In the last November I have had the opportunity to visit Edinburgh for a couple of days.
Short visit, but full of interesting things.
Edimburgh is a strange city, it is full of unexpected situations.

In example you can walk in the chaos of the main way and if you turn, for mistake or desire, in one of the Closes, suddenly you can find yourself in a space between the palaces where the voices and the noises of the main way are unable to reach you despite to the only 20 meters from the main way.
In one of these spaces outside from the time, the museum of the writers is found.
Settled during 1622 in memory of Robert Burns, Sir Walter Scott and Robert Louis Stevenson, all the guides will say you to visit it at least for the building itself.
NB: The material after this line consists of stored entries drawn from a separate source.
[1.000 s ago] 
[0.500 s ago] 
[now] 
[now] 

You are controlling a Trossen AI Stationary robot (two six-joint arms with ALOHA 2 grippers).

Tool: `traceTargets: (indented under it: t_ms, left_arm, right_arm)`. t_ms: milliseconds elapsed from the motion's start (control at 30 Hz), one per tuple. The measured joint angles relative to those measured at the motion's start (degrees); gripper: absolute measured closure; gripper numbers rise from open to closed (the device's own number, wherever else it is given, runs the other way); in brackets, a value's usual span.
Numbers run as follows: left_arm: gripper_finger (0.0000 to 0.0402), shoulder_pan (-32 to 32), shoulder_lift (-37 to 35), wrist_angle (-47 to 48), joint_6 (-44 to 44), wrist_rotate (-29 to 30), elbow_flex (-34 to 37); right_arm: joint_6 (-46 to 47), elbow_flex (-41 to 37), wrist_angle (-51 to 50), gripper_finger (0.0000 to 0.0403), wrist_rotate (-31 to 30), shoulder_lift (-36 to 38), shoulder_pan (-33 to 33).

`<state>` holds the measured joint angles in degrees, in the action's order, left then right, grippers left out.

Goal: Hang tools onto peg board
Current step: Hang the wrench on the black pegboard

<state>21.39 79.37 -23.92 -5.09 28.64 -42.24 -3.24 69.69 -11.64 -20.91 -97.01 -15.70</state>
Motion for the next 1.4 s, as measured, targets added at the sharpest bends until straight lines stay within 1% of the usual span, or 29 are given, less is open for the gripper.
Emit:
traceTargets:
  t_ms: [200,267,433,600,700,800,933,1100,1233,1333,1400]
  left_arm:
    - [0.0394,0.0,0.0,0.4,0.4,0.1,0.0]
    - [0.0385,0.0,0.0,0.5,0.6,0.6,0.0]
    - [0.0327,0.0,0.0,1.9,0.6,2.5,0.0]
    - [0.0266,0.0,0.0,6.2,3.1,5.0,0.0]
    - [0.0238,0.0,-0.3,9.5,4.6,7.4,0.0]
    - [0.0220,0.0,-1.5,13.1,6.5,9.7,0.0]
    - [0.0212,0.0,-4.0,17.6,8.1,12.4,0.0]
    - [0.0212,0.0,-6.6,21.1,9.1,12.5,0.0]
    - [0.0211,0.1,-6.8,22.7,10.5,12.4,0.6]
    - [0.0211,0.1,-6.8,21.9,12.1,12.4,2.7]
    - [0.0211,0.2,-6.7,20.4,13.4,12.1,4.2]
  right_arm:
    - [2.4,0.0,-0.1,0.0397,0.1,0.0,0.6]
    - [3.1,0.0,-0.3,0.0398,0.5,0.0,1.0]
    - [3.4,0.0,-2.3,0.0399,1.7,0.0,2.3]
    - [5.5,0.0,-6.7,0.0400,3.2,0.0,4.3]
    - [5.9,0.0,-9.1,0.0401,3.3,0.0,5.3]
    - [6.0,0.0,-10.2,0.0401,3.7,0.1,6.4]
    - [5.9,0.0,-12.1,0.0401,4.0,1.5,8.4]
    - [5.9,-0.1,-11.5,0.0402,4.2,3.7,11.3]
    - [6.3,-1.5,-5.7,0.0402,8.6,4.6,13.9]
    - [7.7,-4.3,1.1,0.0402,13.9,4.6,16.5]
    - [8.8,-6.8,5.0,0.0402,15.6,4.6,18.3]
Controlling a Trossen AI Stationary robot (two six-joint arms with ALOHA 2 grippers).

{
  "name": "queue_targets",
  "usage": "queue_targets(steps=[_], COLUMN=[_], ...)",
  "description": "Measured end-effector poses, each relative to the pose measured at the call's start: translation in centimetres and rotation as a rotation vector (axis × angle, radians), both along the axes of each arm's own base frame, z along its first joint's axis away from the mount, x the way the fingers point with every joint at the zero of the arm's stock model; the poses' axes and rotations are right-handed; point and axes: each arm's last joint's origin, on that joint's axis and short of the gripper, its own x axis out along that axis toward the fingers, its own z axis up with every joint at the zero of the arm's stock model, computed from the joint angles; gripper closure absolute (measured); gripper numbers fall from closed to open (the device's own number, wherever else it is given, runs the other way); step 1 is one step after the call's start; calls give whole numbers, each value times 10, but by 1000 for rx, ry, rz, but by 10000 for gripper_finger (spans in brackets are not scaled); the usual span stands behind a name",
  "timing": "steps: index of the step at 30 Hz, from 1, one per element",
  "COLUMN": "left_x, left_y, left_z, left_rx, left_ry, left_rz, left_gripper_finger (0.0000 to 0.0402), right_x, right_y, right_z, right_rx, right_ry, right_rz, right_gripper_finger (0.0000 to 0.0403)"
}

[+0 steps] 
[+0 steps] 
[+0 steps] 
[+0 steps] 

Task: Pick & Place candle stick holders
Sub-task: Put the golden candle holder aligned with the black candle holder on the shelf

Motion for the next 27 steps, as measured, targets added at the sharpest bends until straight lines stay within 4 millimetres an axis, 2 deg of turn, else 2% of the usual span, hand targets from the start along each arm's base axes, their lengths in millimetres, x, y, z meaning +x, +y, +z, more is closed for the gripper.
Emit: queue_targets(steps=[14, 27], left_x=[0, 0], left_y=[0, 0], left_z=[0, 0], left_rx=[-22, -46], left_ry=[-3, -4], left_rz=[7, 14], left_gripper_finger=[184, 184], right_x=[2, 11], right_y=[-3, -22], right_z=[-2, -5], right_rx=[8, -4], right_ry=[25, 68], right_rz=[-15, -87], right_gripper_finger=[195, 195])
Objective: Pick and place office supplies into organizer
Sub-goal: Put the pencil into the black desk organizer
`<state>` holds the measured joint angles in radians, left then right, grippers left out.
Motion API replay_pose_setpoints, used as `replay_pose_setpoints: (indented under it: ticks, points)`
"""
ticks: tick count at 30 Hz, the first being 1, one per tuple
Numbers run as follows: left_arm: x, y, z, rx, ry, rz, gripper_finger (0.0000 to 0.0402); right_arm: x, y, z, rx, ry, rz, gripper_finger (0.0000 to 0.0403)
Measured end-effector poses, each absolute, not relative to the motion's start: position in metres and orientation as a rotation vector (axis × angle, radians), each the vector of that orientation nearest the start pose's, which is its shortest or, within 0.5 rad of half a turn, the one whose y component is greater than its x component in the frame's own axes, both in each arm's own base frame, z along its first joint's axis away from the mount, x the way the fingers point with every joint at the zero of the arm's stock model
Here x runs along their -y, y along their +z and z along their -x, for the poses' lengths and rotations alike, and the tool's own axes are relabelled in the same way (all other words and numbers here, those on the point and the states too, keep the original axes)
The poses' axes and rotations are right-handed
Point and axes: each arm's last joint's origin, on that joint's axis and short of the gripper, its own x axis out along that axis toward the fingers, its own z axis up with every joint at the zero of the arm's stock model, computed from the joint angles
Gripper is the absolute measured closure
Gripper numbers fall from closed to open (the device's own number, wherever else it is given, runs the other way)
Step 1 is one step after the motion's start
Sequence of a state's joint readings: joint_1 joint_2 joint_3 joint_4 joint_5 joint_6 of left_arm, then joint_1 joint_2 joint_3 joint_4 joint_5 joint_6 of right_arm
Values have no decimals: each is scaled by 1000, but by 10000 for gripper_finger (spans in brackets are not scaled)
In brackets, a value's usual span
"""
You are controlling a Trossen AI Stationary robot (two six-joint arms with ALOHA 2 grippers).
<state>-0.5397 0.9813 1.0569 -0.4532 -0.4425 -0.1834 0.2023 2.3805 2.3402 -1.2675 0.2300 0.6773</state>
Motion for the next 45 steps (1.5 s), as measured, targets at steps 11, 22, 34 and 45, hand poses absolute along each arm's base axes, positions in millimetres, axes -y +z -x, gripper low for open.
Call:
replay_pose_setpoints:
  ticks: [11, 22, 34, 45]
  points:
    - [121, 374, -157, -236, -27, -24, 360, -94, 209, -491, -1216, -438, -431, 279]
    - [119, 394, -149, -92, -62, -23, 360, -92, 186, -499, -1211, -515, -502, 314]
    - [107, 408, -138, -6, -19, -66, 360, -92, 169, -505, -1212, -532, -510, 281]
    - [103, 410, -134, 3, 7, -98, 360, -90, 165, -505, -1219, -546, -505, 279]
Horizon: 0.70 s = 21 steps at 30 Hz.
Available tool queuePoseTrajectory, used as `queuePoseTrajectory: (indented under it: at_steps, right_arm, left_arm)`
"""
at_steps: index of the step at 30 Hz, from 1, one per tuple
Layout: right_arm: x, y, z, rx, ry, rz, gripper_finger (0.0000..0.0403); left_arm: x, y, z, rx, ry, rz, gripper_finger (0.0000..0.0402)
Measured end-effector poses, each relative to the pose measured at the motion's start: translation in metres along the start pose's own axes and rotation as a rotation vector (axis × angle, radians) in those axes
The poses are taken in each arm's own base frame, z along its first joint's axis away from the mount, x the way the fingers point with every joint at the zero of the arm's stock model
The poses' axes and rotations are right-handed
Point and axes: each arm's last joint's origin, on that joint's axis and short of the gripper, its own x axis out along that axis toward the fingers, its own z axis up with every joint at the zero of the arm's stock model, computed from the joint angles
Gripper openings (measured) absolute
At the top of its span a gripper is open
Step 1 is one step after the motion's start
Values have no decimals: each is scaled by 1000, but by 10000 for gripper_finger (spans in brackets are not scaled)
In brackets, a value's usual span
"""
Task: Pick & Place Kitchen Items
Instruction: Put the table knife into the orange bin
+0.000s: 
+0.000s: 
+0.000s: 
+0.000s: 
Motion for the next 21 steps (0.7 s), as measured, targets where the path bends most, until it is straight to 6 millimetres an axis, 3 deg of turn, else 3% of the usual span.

But, if you want to understand as the Dr.Jekyll had to be felt during his work on the formula that would change him in Mr Hyde, try to walk around the evocative Closes in the middle of the night; stop yourself on th little particular of the buildings around you, try to breathe the atmosphere... but after, don't play with chemistry, of course!
But what are the Closes?
In the 1644 they decided to wall some poor quarters because of the plague.
The wiskey blurred the minds, it is known, and in this case also the memory, in fact they simply forgot about those quarters.
So over them, they started to construct a new level of the city, this level is now called Royal Mile.
Living in Turin (Italy) I'm quite used to hear story about underground galleries, but when they forgot that the Closes were an entrance of an underground world, they forgot also in that world persons were living.

Therefore during the jobs they had two Edimburgo: the new and bright one and the dark one, where the people lives under the official side of Edimburgh.
Then the plague thought to resolve this dichotomy of the city and in the decades a lot of voices about the ghosts of the old inhabitants conviced the people to stay away from the Closes.
Thanks to the fear of the plague and of the ghost, for 400 years the basement of the royal mile kept in a good conditions a lot of narrow lanes and houses of an entire quarter.
Obviously today the tourism does not have more fear of the plague so, in the Mary King' s close, the tourists can visit an house, considered by the guides, "one of the best existing examples of city architecture of the XVII century", all obviously flavored with a lot of ghost stories expecially of child ghosts for which people leaves flowers and toys in the close.
So if you are planning to go to Edimburgh, bring with you your ghost-buster suite!